SC Samina Hohenems vs. WSG Swarovski Wattens Penguins 3:5 (1:2,2:2,0:1)
Sa., 20. Dezember 2025, 17:30 Uhr, Eisstadion Hohenems
Torschützen SC Hohenems: Ricards Purins (04:56 Min.), Julian Payr (27:37 Min.), Christian Haidinger (29:01 Min.)
Torschützen Wattens Penguins: Simon Gratzer (12:10 Min.), Luca Venier (16:17 Min.), Sandro Wille (25:48 Min./PP1, 59:55 Min./EN), Noah Polig (34:18 Min.)

EHC Kundl vs. Dornbirner EC Bulldogs 3:1 (1:1,1:0,1:0)
Sa., 20. Dezember 2025, 17:30 Uhr, Eisarena Kundl
Torschützen EHC Kundl: Raphael Bruimann (19:04 Min., 22:14 Min./PP1), Simon Brandner (46:44 Min.)
Torschütze Dornbirner EC: Sven Vugrinec (18:21 Min./PP1)


Ö Eishockey Liga - Division OST:



HDK Maribor vs. KSV Kängurus 2:4 (1:0,0:3,1:1)
Sa., 20. Dezember 2025, 18:30 Uhr, Ledna dvorana Maribor
Torschützen HDK Maribor: Rene Zernko (18:53 Min.), Adi Drnda (57:12 Min./PP1)
Torschützen KSV Kängurus: Lukas Draschkowitz (24:21 Min., 30:36 Min.), Pierre Graf (25:06 Min.), Stefan Trost (59:34 Min./EN)

Wiener Eislauf-Verein vs. ATSE Graz 3:2 (3:1,0:1,0:0)
Sa., 20. Dezember 2025, 19:00 Uhr, WEV Arena Heumarkt
Torschützen Wiener Eislauf-Verein: Patrick Bolterle (04:21 Min.), Lukas Pohl (08:14 Min.), Daniel Aschauer (16:04 Min./PP1)
Torschützen ATSE Graz: Cornelius Kaschnig (11:49 Min.), Cory Krenz (27:47 Min.)

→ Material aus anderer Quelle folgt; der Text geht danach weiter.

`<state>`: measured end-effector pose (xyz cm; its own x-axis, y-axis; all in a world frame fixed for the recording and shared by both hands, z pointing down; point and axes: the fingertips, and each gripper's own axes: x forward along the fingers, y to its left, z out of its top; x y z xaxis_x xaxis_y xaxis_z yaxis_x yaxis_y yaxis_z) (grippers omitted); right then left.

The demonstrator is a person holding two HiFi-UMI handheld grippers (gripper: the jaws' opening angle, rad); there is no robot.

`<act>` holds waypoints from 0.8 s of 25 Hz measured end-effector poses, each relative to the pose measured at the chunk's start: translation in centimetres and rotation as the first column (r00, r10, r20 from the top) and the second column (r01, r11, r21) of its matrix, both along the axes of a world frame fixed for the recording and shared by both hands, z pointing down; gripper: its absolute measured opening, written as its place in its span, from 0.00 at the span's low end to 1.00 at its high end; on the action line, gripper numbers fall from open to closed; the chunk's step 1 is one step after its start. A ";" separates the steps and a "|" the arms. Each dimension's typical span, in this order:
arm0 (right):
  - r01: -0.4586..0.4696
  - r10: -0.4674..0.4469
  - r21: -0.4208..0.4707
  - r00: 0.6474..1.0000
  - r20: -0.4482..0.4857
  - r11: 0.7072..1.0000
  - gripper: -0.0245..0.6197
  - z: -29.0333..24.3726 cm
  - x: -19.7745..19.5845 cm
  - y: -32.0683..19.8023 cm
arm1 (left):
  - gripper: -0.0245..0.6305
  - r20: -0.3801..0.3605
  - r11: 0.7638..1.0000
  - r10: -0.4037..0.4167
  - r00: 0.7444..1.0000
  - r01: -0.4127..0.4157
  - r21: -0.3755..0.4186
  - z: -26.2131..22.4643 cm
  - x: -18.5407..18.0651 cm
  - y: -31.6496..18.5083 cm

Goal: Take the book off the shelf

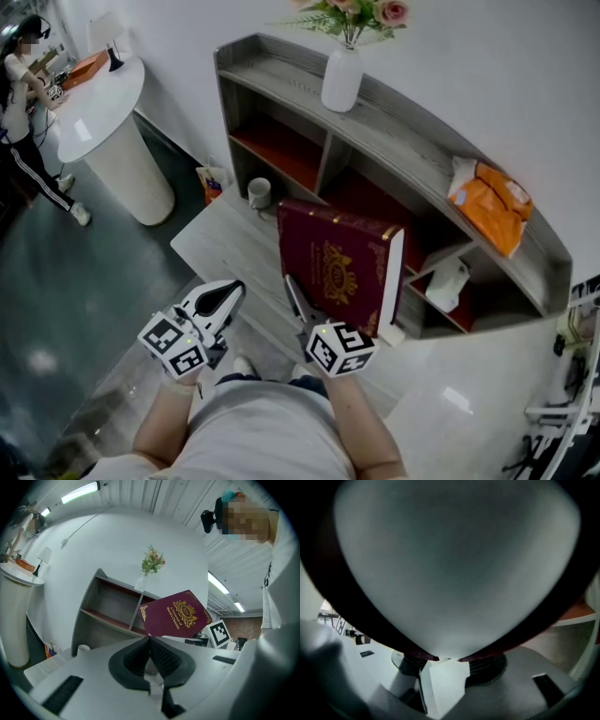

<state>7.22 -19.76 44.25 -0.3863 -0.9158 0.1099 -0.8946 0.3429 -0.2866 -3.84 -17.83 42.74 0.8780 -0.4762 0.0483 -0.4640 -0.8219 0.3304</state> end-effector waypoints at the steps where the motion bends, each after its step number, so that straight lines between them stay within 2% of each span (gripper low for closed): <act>1: -0.005 0.005 -0.002 1.000 0.003 1.000 0.39 0.1 0.2 -0.1 | 0.06 0.001 1.000 0.003 1.000 -0.003 -0.001 0.0 0.1 -0.1; 9: -0.018 0.019 -0.011 0.999 0.043 1.000 0.39 0.1 0.9 -0.5 | 0.06 0.005 1.000 0.012 1.000 -0.012 -0.005 0.2 0.6 -0.7; 20: -0.058 0.065 -0.050 0.986 0.152 0.997 0.39 1.2 2.9 -0.9 | 0.06 0.019 1.000 0.017 1.000 -0.017 -0.001 0.3 1.0 -1.0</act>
<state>10.13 -20.66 45.49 -0.3451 -0.9336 0.0958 -0.8576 0.2723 -0.4363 -2.84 -18.85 43.02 0.8847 -0.4615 0.0651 -0.4564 -0.8294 0.3220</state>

UEHV CAM4DENT Sharks Gmunden spielfrei.

ATSE Graz vs. HDK Maribor
So., 21. Dezember 2025, 17:30 Uhr, Graz Merkur Eisstadion (Halle A) - >> zum Livestream

UEHV CAM4DENT Sharks Gmunden vs. Wiener Eislauf-Verein
So., 21. Dezember 2025, 18:30 Uhr, muki Arena Gmunden - >> zum Livestream

KSV Kängurus spielfrei.


Ö Eishockey Liga Modus 2025/2026

Am 4. Oktober 2025 startete die Ö Eishockey Liga mit dem ersten Spieltag in die neue Saison. Der Modus wird im fünften Jahr in den beiden Divisionen West mit sechs Teams und Ost mit fünf Teams in der Phase 1 eine Veränderung aufweisen. In der Division Ost gibt es in der kommenden Saison eine zweieinhalbfache Hin- & Rückrunde, das ergibt 20 Spiele pro Team. In der Division West werden wie in der Vorsaison zwei Hin- und Rückrunden gespielt, das ergibt ebenfalls 20 Spiele pro Team.

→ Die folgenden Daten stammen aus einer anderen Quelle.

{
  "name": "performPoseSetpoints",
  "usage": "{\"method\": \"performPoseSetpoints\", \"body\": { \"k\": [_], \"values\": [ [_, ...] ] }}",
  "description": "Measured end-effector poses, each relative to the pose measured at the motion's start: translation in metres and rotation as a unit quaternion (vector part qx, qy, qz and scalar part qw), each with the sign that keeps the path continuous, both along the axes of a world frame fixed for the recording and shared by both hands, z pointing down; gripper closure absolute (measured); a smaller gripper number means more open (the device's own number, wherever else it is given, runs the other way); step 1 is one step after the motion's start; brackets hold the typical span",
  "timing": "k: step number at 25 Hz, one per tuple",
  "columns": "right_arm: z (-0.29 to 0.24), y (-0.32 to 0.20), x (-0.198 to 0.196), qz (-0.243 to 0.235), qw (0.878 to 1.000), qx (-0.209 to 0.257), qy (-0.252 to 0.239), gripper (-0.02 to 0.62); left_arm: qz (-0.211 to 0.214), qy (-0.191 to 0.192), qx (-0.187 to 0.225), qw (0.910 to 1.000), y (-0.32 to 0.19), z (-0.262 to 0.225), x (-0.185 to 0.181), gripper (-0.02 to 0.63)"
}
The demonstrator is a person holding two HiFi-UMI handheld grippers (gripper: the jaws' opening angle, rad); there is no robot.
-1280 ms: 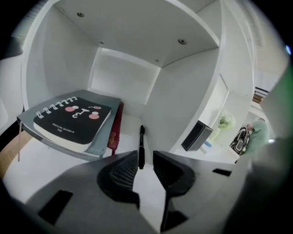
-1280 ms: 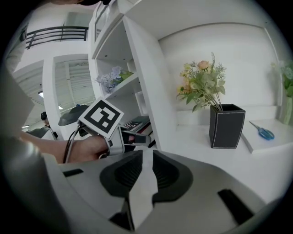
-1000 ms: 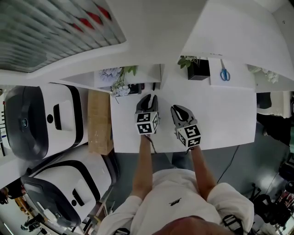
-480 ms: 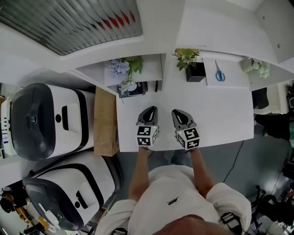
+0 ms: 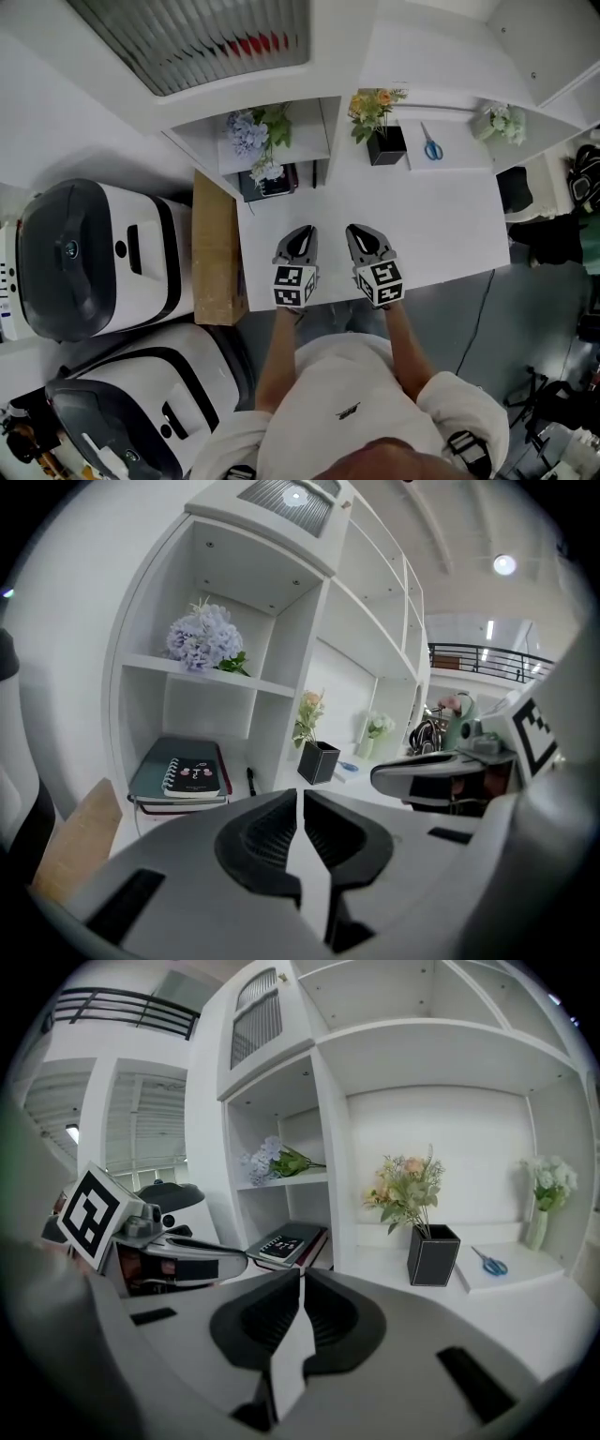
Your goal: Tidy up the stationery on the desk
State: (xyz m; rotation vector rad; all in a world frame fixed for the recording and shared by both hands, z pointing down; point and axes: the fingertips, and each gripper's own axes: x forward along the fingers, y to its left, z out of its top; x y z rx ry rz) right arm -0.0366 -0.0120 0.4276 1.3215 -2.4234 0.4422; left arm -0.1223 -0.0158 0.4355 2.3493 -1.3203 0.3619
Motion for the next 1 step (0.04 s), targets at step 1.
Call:
{"method": "performPoseSetpoints", "body": {
  "k": [1],
  "values": [
    [-0.0015,0.003,-0.002,0.0,1.0,0.002,0.002,0.588,0.001,0.001,0.001,1.0,0.0032,-0.0016,-0.0023,0.606]
  ]
}}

Nach der Phase 1 findet wieder ein überregionales Playoff, das am 07. Februar 2026 mit dem Viertelfinale beginnt, statt. Auch in der kommenden Spielzeit wird nach dem Grunddurchgang ein Playoff-Pick für zusätzliche Spannung sorgen. Das jeweilig bestplatzierte Team der Division West und Ost darf seinen Viertelfinal-Gegner aus dem Dritt- oder Viertplatzierten der anderen Division auswählen. Die Playoff-Duelle beginnend mit dem Viertelfinale über Halbfinale bis zum Finale werden ab der kommenden Spielzeit jeweils in einer Best-of-Three Serie (H/A/H) entschieden.